IS THIS THE RIGHT TIME TO BUY A COMPETING BUSINESS?

A fellow member of the New York State Bar Association ‘s Business Law Section recently published an excellent article named “Is This the Right Time to Sell My Business?”[1] The article explores reasons, principally the emergence of the private equity market, why it might be the right time for some owners to sell.

On the other side of that coin, I propose that it might also be the right time for some business owners to buy another business…especially a direct competitor or a complementary business.

Covid 19 has left many businesses with shrinking revenues resulting from reduced customer spending. In some cases, the most efficient way to replace that lost revenue is through acquiring more customers.

This troubled economy may well give rise to acquisition opportunities that would not otherwise exist. For example, companies that were minimally profitable, just getting by or losing money may be available for sale…even if the owners are not actively trying to sell. This may often be the case where ownership is getting on in age and looking for an exit strategy.

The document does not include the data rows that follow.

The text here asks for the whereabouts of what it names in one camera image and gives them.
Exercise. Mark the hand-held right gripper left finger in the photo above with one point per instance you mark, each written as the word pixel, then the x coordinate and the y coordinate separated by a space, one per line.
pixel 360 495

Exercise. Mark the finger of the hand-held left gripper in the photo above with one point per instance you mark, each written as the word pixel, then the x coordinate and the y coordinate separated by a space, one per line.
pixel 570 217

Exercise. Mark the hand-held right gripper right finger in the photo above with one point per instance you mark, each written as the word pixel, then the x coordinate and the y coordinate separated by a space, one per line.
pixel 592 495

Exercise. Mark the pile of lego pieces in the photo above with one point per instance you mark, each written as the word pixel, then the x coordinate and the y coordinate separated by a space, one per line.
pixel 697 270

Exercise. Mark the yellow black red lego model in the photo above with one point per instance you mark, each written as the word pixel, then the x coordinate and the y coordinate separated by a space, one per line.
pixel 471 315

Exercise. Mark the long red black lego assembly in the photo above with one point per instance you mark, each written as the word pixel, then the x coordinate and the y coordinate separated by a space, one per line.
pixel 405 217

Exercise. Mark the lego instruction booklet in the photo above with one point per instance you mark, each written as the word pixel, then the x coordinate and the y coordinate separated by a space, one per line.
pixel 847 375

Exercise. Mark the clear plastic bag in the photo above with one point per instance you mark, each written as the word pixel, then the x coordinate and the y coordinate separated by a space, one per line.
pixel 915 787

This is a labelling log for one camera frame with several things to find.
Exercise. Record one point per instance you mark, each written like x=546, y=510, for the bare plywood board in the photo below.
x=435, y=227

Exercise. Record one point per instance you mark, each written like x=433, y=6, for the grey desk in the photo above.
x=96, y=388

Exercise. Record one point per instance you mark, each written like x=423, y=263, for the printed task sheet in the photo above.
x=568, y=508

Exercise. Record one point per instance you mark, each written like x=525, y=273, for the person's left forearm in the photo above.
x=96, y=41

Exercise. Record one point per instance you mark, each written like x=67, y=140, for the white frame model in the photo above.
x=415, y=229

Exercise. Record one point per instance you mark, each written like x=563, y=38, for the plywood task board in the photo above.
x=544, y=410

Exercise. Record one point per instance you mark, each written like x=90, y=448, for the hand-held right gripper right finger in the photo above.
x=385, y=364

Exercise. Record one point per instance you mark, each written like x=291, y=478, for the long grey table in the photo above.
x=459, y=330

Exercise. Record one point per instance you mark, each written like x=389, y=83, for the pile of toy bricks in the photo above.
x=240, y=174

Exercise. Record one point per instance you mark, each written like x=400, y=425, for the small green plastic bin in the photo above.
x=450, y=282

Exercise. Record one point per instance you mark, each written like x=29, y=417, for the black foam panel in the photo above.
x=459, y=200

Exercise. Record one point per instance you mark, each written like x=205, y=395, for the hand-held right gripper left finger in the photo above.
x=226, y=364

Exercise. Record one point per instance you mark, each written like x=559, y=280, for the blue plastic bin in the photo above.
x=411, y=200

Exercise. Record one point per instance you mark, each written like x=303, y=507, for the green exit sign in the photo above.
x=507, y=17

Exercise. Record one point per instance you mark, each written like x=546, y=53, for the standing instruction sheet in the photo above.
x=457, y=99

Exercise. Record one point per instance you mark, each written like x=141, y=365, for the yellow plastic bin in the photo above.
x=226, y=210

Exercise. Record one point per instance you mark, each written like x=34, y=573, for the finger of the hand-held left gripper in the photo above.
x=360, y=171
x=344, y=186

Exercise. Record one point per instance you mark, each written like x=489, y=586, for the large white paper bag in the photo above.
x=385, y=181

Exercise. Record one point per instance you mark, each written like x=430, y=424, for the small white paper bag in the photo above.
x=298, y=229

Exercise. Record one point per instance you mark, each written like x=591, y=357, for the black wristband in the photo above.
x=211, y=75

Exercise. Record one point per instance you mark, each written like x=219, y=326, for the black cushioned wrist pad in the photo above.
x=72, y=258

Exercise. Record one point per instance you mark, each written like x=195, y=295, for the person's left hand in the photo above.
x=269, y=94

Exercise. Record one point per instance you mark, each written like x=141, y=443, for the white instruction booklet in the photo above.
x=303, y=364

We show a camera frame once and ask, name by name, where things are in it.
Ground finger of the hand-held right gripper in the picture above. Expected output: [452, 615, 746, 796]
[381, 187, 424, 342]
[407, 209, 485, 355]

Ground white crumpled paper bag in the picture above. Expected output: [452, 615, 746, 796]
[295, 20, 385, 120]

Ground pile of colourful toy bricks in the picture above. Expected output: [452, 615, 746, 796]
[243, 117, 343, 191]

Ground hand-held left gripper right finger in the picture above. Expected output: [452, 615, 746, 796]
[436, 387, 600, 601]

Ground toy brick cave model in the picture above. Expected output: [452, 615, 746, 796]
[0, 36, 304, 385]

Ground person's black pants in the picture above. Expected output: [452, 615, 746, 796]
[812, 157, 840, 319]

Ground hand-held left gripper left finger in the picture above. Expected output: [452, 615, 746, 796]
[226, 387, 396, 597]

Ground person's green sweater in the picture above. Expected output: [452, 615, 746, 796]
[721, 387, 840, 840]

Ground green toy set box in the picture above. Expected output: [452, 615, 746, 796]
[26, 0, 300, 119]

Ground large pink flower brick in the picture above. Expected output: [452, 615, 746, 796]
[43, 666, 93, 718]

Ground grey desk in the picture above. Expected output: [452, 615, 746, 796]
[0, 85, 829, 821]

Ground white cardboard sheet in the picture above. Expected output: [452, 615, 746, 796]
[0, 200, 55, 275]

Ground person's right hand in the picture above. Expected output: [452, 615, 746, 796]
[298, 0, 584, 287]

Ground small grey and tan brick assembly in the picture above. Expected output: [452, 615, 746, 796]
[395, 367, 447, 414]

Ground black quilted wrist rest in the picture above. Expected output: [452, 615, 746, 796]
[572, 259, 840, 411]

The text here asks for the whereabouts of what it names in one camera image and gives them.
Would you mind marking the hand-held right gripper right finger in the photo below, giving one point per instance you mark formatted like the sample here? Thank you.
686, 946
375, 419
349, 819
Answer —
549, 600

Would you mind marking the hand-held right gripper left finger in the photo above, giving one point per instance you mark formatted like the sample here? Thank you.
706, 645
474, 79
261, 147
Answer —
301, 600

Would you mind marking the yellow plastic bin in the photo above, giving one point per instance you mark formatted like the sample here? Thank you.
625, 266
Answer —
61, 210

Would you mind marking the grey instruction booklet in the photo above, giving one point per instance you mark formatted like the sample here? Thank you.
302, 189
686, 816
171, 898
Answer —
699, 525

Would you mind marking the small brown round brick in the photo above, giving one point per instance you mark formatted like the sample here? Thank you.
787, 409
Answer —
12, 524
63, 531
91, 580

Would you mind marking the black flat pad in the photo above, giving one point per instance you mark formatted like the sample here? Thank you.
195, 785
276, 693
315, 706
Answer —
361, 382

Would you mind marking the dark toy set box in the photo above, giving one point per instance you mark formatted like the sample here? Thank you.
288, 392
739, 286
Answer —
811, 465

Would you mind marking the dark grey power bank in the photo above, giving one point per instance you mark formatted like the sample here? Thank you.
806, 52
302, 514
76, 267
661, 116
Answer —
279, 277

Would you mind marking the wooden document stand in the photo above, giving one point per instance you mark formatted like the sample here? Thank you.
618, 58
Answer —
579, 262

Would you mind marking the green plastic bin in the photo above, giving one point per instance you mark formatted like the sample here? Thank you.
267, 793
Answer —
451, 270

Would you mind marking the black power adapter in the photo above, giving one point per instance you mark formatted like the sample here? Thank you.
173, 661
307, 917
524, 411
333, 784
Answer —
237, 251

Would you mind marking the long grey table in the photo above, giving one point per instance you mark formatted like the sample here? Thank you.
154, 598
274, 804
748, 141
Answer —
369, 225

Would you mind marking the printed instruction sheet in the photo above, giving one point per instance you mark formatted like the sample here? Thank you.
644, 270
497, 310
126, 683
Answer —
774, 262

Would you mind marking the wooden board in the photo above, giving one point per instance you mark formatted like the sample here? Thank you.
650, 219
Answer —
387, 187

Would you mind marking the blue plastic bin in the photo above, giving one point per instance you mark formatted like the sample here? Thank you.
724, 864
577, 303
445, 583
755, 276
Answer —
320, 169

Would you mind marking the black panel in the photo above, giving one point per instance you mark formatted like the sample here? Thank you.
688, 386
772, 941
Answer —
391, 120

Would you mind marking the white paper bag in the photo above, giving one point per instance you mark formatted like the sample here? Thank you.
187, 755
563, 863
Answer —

Owners in “exit” mode are often willing to sell for very reasonable purchase price; paid on very reasonable terms. At today’s interest rates a bank loan may be an attractive option. Moreover, seller financing (i.e. where the Purchase Price paid over a period of years) is typically even more attractive. A seller will often accept a small down payment…with the balance to be paid over years. A Seller may also accept an “earn out” where the Purchase Price is determined, in whole or part, by the target company’s performance for the years following the acquisition…this can substantially reduce the buyer’s risk of overpaying.


[1]  See Vol. 24; No. 1; Summer 2020 Volume of the New York State Bar Association ‘s Business Law Journal; page 18; by Stuart B. Newman, Esq.